# Fire Dragon worth it?



## CardShark (Dec 20, 2010)

so what army would be best for using lore of beast and summoning a fire dragon?


----------



## Captain Galus (Jan 2, 2008)

If you really want to do it, Beastmen are great. You're still going to have to throw some power dice at it, but Beastmen have a racial +1 to cast when they're the target of the Lore of Beasts, so there's that.

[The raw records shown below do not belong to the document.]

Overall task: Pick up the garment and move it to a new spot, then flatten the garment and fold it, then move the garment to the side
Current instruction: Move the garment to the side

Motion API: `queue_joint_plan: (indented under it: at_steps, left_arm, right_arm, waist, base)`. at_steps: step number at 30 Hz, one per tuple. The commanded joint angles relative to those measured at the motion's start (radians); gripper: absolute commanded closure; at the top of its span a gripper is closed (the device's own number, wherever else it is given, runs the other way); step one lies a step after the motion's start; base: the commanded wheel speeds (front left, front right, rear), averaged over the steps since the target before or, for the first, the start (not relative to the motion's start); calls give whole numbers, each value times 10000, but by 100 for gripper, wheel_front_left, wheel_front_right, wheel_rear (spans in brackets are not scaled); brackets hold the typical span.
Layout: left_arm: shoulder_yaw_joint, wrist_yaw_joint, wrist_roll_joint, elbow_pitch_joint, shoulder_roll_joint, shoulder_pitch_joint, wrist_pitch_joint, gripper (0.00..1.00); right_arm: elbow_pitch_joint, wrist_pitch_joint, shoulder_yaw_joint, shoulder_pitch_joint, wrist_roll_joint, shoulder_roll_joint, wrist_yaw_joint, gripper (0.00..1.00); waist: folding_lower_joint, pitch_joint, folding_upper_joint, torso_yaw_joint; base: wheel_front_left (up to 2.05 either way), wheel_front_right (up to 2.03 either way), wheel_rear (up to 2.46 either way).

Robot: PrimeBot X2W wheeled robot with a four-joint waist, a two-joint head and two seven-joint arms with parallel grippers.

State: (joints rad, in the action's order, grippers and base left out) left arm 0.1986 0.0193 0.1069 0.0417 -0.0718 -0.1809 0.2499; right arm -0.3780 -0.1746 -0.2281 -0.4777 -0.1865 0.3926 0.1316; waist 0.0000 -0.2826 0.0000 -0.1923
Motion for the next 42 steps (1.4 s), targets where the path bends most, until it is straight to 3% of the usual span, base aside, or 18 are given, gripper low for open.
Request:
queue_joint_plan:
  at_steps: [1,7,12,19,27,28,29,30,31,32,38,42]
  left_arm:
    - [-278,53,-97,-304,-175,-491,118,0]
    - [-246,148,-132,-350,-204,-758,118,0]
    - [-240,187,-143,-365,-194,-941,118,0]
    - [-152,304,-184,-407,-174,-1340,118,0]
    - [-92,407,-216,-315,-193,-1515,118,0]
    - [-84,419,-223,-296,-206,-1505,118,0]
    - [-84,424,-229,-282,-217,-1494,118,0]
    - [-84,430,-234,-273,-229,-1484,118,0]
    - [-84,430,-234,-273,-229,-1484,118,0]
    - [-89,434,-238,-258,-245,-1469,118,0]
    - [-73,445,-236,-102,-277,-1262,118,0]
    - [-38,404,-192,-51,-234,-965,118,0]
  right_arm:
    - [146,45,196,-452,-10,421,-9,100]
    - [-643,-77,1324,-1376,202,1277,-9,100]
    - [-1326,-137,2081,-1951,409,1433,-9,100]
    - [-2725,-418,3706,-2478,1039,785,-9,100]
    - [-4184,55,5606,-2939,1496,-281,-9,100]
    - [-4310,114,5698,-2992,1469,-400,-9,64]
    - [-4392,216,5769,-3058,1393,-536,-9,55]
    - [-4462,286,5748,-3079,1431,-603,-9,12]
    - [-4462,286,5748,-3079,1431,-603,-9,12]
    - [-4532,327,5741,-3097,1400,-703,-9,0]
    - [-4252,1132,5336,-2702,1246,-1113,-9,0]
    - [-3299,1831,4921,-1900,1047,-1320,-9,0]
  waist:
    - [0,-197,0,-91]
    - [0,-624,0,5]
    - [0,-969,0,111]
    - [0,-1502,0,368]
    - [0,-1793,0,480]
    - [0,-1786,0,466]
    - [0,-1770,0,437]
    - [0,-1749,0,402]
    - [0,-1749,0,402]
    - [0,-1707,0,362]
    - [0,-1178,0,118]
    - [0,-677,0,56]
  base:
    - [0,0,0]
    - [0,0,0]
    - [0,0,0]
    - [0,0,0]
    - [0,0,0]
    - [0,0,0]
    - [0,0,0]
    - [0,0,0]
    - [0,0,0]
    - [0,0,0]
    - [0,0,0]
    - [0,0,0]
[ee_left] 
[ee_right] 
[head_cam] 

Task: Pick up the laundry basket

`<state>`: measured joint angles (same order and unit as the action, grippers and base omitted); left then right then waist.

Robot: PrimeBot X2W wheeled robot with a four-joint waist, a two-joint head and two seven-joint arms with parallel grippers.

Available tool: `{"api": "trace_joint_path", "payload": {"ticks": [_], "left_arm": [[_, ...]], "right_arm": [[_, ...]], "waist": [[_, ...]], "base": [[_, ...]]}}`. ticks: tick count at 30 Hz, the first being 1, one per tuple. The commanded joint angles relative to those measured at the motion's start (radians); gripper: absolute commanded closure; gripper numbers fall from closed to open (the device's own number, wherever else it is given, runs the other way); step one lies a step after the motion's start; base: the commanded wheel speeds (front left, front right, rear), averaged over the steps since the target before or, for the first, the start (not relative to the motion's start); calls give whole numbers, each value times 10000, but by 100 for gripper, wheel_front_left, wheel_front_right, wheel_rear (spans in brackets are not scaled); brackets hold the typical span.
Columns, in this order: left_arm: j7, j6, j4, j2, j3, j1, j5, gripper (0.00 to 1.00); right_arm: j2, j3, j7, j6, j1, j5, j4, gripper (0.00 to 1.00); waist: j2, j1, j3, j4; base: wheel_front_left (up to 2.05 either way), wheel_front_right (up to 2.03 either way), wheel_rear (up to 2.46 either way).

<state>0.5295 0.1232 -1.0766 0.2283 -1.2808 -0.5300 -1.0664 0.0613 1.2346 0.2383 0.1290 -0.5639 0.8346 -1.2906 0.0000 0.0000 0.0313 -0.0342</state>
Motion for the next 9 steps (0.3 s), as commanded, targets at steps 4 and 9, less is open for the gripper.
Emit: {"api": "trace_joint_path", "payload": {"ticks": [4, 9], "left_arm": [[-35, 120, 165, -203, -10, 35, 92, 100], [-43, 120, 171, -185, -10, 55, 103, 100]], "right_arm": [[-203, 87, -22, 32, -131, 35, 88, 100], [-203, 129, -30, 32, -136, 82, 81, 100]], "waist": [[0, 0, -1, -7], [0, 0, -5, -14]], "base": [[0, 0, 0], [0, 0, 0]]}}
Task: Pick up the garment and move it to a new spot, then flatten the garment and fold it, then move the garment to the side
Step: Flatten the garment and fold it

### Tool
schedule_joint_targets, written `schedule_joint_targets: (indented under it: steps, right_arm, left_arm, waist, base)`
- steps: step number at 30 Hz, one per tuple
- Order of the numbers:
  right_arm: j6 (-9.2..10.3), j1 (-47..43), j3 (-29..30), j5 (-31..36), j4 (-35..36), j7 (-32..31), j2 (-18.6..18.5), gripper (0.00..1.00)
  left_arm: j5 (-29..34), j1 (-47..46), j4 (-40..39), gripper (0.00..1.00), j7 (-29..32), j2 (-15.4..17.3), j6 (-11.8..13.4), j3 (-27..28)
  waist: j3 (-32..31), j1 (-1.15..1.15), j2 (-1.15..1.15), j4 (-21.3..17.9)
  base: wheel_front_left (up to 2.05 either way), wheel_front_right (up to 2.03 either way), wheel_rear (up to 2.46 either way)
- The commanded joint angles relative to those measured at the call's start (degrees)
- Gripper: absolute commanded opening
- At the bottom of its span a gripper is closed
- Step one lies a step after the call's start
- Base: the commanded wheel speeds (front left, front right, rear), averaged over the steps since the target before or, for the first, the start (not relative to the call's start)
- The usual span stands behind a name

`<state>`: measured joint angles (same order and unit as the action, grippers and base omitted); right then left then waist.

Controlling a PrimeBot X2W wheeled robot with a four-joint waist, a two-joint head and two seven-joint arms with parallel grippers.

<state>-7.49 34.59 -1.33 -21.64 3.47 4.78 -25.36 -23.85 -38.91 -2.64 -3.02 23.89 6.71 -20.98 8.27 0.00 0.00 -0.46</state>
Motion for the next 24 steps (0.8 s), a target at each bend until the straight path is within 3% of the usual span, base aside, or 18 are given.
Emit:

Or High Elves. Use Teclis to cast it and you're solid.


----------



## sybarite (Aug 10, 2009)

VC are the best.
due to the whole "only magic can hurt me" he can take on most units without fear of damage or cannon balls.


----------



## CardShark (Dec 20, 2010)

what about lizardmen?


----------



## stevenhassell (Aug 5, 2009)

well you want have a fighting wiz to due it. Every time i cast it it gets dispelled and if im trying to get it in to combat after the fact it my mage is sudenly very naked... so you got to have a battle mage and have him in base contact when you cast it or it will be for nothing so he will have to survive a rond of combat. beastmen or chaos i would say since they have a t4.


----------



## sybarite (Aug 10, 2009)

CardShark said:


> what about lizardmen?


its not worth it for Lizard men as there are few that can cast it and he has a lot of better options (Life and Light)


----------



## Vaz (Mar 19, 2008)

Slann cannot use Kadon, for some rare reason - check the FAQ for some half arsed reason why.

Either Vampires - they can get +7 to cast with the Book of Ashur.

Alternatively, High Elves with Book of Hoeth. Teclis is a bit too useful as a caster to waste as a Beasts user. Myself, Kadon isn't worth it at all, as it still gets Nixed immediately at it's base casting cost, unless IF'd, and you lose a powerful caster, or a your the skills and magic items which make ahybrid useful.


----------